As it did for many other artists of my generation, Buddhism first came into my life in the mid-fifties by way of D. T. Suzuki's essays on Zen. What then appeared to us to be a Zen point of view was soon taken for granted as the natural-one might say axiomatic-mind-set of the artist. A kind of clear seeing, combined with a very light touch, and a faith in what one came up with in the work: a sense, as Robert Duncan phrased it years later, that "consciousness itself is shapely." A kind of disattachment goes with this aesthetic: "you "-that is, your conscious controlling self-didn't "make" the work, you may or may not understand it, and in a curious way you have nothing to lose: you don't have to make it into your definitive "good art." A vast relief.

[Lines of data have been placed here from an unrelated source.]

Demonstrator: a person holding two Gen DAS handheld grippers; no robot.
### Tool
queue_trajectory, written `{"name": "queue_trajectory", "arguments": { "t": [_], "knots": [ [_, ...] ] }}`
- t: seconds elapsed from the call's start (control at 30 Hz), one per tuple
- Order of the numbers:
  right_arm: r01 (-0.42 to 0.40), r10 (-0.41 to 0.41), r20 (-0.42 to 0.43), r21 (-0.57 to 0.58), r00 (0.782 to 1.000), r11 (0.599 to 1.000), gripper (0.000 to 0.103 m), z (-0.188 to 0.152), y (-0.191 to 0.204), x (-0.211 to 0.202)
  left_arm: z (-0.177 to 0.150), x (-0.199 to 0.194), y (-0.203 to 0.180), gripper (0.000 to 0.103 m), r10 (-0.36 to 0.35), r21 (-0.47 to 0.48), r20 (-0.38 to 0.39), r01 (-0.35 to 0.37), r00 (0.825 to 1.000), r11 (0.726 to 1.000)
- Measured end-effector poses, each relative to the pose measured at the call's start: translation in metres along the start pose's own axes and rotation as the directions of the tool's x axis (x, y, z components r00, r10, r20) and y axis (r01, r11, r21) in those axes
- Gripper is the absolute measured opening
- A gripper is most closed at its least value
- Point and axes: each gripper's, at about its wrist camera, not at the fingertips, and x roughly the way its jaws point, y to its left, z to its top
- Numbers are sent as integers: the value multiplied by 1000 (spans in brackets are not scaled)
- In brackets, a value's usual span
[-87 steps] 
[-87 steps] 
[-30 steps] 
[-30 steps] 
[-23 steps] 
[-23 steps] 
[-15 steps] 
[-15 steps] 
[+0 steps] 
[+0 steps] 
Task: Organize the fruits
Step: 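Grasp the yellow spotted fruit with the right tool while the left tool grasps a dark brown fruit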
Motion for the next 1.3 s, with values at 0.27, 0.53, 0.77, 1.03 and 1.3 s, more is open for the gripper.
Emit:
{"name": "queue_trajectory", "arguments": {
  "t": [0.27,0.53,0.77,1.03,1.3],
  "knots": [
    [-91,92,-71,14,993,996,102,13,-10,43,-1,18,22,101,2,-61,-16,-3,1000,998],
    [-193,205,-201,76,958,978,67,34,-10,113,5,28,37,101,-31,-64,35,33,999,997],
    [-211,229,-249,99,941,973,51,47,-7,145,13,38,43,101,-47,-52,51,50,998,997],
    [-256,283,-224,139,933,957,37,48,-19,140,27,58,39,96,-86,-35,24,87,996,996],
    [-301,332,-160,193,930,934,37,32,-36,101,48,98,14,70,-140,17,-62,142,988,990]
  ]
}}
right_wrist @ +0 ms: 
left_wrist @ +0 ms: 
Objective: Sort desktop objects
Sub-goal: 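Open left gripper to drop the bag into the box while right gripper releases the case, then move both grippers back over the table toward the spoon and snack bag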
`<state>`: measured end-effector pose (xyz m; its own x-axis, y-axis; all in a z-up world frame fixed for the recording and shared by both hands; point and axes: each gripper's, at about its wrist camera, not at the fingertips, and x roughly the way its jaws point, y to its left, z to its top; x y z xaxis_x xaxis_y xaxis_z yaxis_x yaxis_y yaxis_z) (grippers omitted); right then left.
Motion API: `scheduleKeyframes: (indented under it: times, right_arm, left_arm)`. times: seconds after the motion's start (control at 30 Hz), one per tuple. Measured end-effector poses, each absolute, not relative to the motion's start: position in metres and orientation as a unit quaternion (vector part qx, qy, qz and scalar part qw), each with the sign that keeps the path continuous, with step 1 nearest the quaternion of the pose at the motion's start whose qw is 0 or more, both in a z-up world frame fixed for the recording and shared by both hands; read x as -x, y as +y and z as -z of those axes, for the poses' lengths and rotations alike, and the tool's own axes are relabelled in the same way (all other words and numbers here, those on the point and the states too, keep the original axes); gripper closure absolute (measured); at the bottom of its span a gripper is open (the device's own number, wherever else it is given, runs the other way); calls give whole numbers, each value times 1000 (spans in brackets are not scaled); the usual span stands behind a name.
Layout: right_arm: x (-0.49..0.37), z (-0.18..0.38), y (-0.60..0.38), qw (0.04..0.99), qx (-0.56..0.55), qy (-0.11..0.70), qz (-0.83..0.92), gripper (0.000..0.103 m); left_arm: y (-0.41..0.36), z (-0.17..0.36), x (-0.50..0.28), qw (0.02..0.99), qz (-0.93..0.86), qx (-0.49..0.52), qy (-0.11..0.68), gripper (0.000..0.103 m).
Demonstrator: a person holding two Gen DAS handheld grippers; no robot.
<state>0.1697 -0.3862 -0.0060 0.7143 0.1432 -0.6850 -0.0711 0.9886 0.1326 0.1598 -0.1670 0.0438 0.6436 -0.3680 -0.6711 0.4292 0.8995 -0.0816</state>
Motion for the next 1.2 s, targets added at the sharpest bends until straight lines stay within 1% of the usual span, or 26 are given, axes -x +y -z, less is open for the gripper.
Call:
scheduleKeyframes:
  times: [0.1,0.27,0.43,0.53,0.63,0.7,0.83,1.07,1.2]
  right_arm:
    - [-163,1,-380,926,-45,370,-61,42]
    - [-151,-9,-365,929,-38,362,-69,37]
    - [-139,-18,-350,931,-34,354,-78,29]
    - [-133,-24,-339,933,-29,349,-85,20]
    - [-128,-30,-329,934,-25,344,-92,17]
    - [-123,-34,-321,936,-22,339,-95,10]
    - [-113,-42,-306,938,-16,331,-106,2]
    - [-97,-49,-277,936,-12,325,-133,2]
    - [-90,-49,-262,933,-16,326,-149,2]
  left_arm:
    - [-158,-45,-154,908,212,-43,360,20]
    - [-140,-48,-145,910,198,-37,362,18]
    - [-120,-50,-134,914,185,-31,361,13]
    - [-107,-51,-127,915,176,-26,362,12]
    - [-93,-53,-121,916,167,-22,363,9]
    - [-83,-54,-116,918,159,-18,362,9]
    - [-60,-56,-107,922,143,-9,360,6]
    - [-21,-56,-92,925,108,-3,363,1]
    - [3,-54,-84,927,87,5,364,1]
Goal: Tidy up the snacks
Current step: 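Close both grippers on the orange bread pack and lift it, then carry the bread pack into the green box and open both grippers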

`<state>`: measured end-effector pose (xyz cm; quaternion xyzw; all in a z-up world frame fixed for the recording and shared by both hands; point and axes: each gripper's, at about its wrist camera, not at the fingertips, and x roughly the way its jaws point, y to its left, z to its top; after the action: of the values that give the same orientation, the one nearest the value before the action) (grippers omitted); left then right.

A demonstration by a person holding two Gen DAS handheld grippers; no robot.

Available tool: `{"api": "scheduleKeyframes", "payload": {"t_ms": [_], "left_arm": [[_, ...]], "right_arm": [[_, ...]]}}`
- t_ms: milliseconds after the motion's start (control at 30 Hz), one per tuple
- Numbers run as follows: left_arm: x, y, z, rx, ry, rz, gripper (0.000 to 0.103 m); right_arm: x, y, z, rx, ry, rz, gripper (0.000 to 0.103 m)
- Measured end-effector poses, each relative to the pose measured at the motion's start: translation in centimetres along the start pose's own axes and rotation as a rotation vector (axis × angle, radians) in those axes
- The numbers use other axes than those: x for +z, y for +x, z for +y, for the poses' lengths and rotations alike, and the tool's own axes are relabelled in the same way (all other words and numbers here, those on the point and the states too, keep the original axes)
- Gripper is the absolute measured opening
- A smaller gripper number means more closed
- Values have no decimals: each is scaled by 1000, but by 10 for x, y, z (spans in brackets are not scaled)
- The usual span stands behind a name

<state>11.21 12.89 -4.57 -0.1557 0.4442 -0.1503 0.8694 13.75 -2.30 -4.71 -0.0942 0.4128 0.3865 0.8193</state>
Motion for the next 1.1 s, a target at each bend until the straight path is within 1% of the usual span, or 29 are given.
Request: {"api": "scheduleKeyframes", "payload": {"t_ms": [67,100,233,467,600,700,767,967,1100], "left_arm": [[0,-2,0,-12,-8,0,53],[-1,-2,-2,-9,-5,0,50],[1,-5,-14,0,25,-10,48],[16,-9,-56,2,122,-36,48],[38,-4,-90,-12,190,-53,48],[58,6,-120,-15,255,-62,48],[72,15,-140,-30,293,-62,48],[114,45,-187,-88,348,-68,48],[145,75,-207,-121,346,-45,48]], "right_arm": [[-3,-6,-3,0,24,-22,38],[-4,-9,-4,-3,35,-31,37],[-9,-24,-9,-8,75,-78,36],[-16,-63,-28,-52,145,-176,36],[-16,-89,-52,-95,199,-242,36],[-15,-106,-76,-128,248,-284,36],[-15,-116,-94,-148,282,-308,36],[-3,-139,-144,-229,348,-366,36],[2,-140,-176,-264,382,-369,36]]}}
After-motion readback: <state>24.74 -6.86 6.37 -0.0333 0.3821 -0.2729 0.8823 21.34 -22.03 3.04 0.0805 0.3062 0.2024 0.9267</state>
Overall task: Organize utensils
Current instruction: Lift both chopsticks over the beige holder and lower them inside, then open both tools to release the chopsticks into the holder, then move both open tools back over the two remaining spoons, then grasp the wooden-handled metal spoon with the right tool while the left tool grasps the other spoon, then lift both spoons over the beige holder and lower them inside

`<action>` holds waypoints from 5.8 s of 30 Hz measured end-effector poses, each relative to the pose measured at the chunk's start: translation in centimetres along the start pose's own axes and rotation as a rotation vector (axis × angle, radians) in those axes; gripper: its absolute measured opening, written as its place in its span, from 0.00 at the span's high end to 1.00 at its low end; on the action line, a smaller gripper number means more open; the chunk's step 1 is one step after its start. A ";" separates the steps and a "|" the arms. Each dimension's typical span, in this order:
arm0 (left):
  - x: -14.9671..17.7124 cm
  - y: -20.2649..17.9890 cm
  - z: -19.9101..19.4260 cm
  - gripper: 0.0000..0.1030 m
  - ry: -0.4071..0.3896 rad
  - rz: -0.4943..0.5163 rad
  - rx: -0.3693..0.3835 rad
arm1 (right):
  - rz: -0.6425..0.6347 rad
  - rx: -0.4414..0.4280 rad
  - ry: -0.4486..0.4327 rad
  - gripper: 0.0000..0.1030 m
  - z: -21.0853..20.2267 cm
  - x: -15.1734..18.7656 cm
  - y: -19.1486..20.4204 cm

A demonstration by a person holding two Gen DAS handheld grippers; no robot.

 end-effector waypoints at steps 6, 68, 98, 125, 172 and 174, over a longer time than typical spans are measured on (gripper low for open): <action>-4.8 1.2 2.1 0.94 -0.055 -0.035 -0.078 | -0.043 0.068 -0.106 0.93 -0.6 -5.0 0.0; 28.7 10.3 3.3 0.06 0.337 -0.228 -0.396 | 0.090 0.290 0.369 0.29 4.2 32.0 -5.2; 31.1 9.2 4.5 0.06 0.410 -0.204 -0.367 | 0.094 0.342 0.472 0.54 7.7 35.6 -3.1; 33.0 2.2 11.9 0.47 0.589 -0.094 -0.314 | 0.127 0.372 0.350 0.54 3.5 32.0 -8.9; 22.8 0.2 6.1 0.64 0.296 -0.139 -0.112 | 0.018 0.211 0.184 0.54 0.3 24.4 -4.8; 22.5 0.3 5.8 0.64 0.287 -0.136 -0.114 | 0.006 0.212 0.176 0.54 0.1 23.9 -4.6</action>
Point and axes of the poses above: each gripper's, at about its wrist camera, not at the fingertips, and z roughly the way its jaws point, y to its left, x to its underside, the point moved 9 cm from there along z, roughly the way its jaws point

In 1962 I came to the West Coast and encountered Shunryu Suzuki Roshi, who had recently begun the San Francisco Zen Center. Meeting Suzuki Roshi for the first time I met some rockbottom place in myself.
I have often said that if Suzuki had been an apple picker or a welder, I would have promptly taken up either of those arts. I sat because he sat. To know his mind. It was the first time in my twenty-eight years that I had encountered another human being and felt trust. It blew my tough, sophisticated young-artist's mind.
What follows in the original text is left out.